EXERCISE OBJECTIVE
Would you please return the data below verbatim, without its pictures?

(Beginning of PROVIDED ENTRIES)

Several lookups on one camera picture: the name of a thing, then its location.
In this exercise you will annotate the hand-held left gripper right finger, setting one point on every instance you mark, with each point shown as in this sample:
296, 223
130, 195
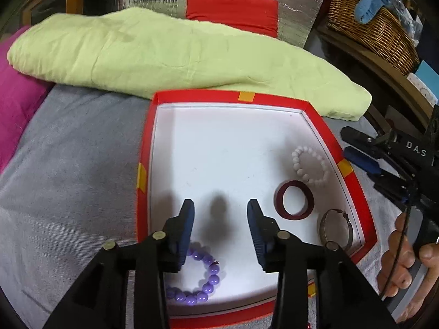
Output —
256, 233

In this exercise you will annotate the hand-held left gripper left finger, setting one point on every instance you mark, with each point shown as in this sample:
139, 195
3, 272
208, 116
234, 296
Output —
187, 226

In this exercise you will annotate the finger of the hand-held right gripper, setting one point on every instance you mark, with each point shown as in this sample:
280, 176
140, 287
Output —
356, 135
360, 159

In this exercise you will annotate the red and white tray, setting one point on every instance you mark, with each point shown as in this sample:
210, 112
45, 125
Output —
223, 150

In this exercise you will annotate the person's right hand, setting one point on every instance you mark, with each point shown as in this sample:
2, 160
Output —
408, 257

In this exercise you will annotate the dark red bangle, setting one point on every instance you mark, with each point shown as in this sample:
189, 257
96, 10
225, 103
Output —
295, 214

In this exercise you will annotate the metal bangle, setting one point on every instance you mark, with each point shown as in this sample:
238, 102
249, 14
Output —
323, 229

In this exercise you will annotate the white paper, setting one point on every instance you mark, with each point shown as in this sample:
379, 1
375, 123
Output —
425, 92

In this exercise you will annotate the wooden table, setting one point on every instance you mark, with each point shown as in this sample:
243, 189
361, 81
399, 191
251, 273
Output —
360, 54

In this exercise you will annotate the blue card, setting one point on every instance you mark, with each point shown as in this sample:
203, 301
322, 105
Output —
424, 71

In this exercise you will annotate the wicker basket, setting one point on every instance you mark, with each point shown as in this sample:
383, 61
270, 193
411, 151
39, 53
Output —
384, 34

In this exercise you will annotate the grey blanket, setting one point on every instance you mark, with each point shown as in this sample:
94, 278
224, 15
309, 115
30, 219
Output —
85, 178

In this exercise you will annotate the blue cloth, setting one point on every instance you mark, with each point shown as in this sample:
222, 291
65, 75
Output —
370, 3

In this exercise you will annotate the silver foil bag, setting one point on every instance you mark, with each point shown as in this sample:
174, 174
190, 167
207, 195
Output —
301, 7

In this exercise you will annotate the orange-red cloth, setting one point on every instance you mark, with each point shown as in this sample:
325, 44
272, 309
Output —
233, 12

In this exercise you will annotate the yellow-green blanket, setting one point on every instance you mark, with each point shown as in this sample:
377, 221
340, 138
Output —
154, 51

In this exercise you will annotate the magenta pillow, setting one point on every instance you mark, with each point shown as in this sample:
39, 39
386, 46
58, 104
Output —
17, 102

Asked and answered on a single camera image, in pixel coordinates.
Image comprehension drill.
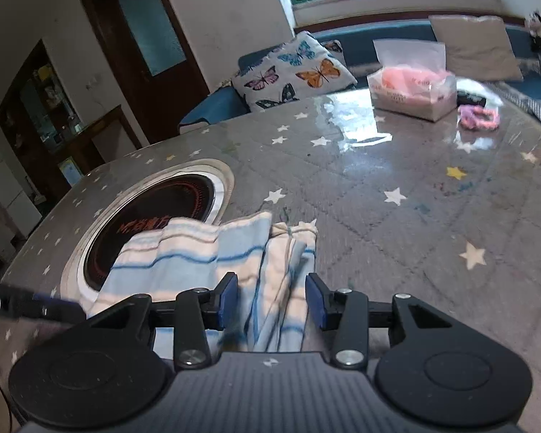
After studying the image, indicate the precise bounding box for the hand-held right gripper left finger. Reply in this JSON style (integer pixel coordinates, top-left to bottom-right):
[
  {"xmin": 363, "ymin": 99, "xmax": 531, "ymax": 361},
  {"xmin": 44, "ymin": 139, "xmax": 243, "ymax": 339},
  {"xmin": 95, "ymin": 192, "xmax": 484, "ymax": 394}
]
[{"xmin": 88, "ymin": 272, "xmax": 239, "ymax": 371}]

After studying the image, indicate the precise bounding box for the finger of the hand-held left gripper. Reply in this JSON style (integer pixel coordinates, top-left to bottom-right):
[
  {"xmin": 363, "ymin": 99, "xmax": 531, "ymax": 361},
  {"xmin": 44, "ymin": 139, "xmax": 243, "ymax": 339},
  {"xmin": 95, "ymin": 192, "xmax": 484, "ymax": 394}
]
[{"xmin": 0, "ymin": 283, "xmax": 87, "ymax": 325}]

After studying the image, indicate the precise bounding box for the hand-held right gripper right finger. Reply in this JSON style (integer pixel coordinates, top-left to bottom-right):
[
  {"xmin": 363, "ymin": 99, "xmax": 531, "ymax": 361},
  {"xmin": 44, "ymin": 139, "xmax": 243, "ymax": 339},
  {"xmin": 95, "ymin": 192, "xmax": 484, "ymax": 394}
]
[{"xmin": 305, "ymin": 273, "xmax": 467, "ymax": 368}]

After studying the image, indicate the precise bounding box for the striped blue and pink towel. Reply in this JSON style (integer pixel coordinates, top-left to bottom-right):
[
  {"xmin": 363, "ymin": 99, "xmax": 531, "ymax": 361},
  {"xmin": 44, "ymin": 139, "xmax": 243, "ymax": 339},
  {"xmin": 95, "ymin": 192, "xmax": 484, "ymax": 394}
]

(End of PROVIDED ENTRIES)

FINISHED EXERCISE
Several lookups on one camera picture: the name of a thing, then its location.
In this exercise you will annotate the hand-held left gripper right finger, setting one point on every instance you mark, with each point shown as in this sample:
296, 223
130, 195
Output —
256, 233

In this exercise you will annotate the hand-held left gripper left finger, setting one point on every instance you mark, with each point shown as in this sample:
139, 195
3, 272
208, 116
234, 296
Output —
187, 226

In this exercise you will annotate the finger of the hand-held right gripper, setting one point on every instance you mark, with each point shown as in this sample:
280, 176
140, 287
Output —
356, 135
360, 159

In this exercise you will annotate the red and white tray, setting one point on every instance you mark, with each point shown as in this sample:
210, 112
45, 125
Output —
223, 150

In this exercise you will annotate the person's right hand, setting one point on every instance you mark, with each point shown as in this sample:
2, 160
Output —
408, 257

In this exercise you will annotate the dark red bangle, setting one point on every instance you mark, with each point shown as in this sample:
189, 257
96, 10
225, 103
Output —
295, 214

In this exercise you will annotate the metal bangle, setting one point on every instance you mark, with each point shown as in this sample:
238, 102
249, 14
Output —
323, 229

In this exercise you will annotate the white paper, setting one point on every instance you mark, with each point shown as in this sample:
379, 1
375, 123
Output —
425, 92

In this exercise you will annotate the wooden table, setting one point on every instance you mark, with each point shown as in this sample:
243, 189
361, 81
399, 191
251, 273
Output —
360, 54

In this exercise you will annotate the blue card, setting one point on every instance you mark, with each point shown as in this sample:
203, 301
322, 105
Output —
424, 71

In this exercise you will annotate the wicker basket, setting one point on every instance you mark, with each point shown as in this sample:
383, 61
270, 193
411, 151
39, 53
Output —
384, 34

In this exercise you will annotate the grey blanket, setting one point on every instance you mark, with each point shown as in this sample:
94, 278
224, 15
309, 115
30, 219
Output —
85, 178

In this exercise you will annotate the blue cloth, setting one point on every instance you mark, with each point shown as in this sample:
222, 291
65, 75
Output —
370, 3

In this exercise you will annotate the silver foil bag, setting one point on every instance you mark, with each point shown as in this sample:
174, 174
190, 167
207, 195
Output —
301, 7

In this exercise you will annotate the orange-red cloth, setting one point on every instance you mark, with each point shown as in this sample:
325, 44
272, 309
Output —
233, 12

In this exercise you will annotate the yellow-green blanket, setting one point on every instance you mark, with each point shown as in this sample:
377, 221
340, 138
Output —
154, 51

In this exercise you will annotate the magenta pillow, setting one point on every instance you mark, with each point shown as in this sample:
39, 39
386, 46
58, 104
Output —
17, 102

Asked and answered on a single camera image, in pixel coordinates.
Image comprehension drill.
After studying the image, indicate the precise bounding box for the hand-held right gripper left finger. Reply in this JSON style (integer pixel coordinates, top-left to bottom-right):
[
  {"xmin": 363, "ymin": 99, "xmax": 531, "ymax": 361},
  {"xmin": 44, "ymin": 139, "xmax": 243, "ymax": 339},
  {"xmin": 95, "ymin": 192, "xmax": 484, "ymax": 394}
]
[{"xmin": 88, "ymin": 272, "xmax": 239, "ymax": 371}]

After studying the image, indicate the precise bounding box for the finger of the hand-held left gripper. Reply in this JSON style (integer pixel coordinates, top-left to bottom-right):
[
  {"xmin": 363, "ymin": 99, "xmax": 531, "ymax": 361},
  {"xmin": 44, "ymin": 139, "xmax": 243, "ymax": 339},
  {"xmin": 95, "ymin": 192, "xmax": 484, "ymax": 394}
]
[{"xmin": 0, "ymin": 283, "xmax": 87, "ymax": 325}]

After studying the image, indicate the precise bounding box for the hand-held right gripper right finger. Reply in this JSON style (integer pixel coordinates, top-left to bottom-right):
[
  {"xmin": 363, "ymin": 99, "xmax": 531, "ymax": 361},
  {"xmin": 44, "ymin": 139, "xmax": 243, "ymax": 339},
  {"xmin": 95, "ymin": 192, "xmax": 484, "ymax": 394}
]
[{"xmin": 305, "ymin": 273, "xmax": 467, "ymax": 368}]

After studying the image, indicate the precise bounding box for the striped blue and pink towel. Reply in this JSON style (integer pixel coordinates, top-left to bottom-right):
[
  {"xmin": 363, "ymin": 99, "xmax": 531, "ymax": 361},
  {"xmin": 44, "ymin": 139, "xmax": 243, "ymax": 339},
  {"xmin": 95, "ymin": 192, "xmax": 484, "ymax": 394}
]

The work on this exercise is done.